Abstract
Introduction
Acetabular cup orientation has been shown to be a factor in edge-loading of a ceramic-on-ceramic THR bearing. Currently all recommended guidelines for cup orientation are defined from static measurements with the patient positioned supine. The objectives of this study are to investigate functional cup orientation and the incidence of edge-loading in ceramic hips using commercially available, dynamic musculoskeletal modelling software that simulates each patient performing activities associated with edge-loading.
Methodology
Eighteen patients with reproducible squeaking in their ceramic-on-ceramic total hip arthroplasties were recruited from a previous study investigating the incidence of noise in large-diameter ceramic bearings. All 18 patients had a Delta Motion acetabular component, with head sizes ranging from 40 – 48mm. All had a reproducible squeak during a deep flexion activity. A control group of thirty-six patients with Delta Motion bearings who had never experienced a squeak were recruited from the silent cohort of the same original study. They were matched to the squeaking group for implant type, acetabular cup orientation, ligament laxity, maximum hip flexion and BMI. All 54 patients were modelled performing two functional activities using the Optimized Ortho Postoperative Kinematics Simulation software.
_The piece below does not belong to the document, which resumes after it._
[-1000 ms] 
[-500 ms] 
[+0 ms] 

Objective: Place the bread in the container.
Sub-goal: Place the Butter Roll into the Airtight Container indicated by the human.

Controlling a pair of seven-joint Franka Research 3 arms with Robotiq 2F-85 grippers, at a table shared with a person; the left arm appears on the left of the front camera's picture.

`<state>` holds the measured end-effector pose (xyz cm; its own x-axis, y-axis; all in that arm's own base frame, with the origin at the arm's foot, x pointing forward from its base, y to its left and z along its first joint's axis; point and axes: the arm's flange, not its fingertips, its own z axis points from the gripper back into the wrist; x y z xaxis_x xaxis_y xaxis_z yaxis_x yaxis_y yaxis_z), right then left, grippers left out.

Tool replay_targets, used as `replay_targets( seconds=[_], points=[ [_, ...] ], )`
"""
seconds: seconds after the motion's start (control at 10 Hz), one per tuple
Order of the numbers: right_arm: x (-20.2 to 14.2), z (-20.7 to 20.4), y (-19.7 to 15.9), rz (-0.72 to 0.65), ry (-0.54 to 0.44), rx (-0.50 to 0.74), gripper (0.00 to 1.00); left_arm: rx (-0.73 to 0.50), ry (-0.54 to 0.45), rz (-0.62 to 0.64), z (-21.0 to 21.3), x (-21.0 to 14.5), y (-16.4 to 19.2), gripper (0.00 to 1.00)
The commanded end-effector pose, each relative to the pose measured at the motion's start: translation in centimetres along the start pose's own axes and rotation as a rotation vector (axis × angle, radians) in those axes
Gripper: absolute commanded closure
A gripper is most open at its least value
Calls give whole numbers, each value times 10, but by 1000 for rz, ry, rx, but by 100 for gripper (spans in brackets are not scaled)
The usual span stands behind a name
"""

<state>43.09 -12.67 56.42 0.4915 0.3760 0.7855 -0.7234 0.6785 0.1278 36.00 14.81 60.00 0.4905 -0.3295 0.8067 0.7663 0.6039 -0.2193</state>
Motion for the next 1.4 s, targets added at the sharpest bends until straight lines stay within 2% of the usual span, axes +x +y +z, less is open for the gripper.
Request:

The software uses standard medical imaging to produce a patient-specific rigid body dynamics analysis of the subject performing a sit-to-stand task and a step-up with the contralateral leg, Fig 1. The software calculates the dynamic force at the replaced hip throughout the two activities and plots the bearing contact patch, using a Hertzian contact algorithm, as it traces across the articulating surface, Fig 2. As all the squeaking hips did so during deep flexion, the minimum posterior Contact Patch to Rim Distance (CPRD) can then be determined by calculating the smallest distance between the edge of the contact patch and the true rim of the ceramic liner, Fig 2. A negative posterior CPRD indicates posterior edge-loading.
Results
The mean CPRD was significantly less in the squeaking group than the control group, −2.5mm and 2.9mm respectively, (p < 0.001), Fig 3. The mean pelvic tilt in the flexed seated position was 12.6° (range −13.5° to 30.3°) for the squeaking group and 5.1° (−9.8° to 26.4°) for the control group. Consequently, the mean functional cup anteversion at seat-off was significantly less in the squeaking group than the control group, 8.1° (−10.5° to 36.0°) and 21.1° (−1.9° to 38.4°) respectively (p < 0.001), Fig 3. There were 67% (12) of patients in the squeaking group that showed posterior edge-loading in the simulation compared to only 28% (10) in the control group that exhibited posterior edge-loading in the simulation.
Conclusions
Acetabular cup orientation during activities associated with edge-loading are likely very different from those measured when supine. Patients with large anterior pelvic tilts during deep flexion activities might be more susceptible to posterior edge-loading and squeaking in ceramic-on-ceramic bearings, as a consequence of a significant decrease in cup anteversion. If these patients can be identified preoperatively, cup orientation and bearing choice could be customised accordingly to accommodate these individual motion patterns.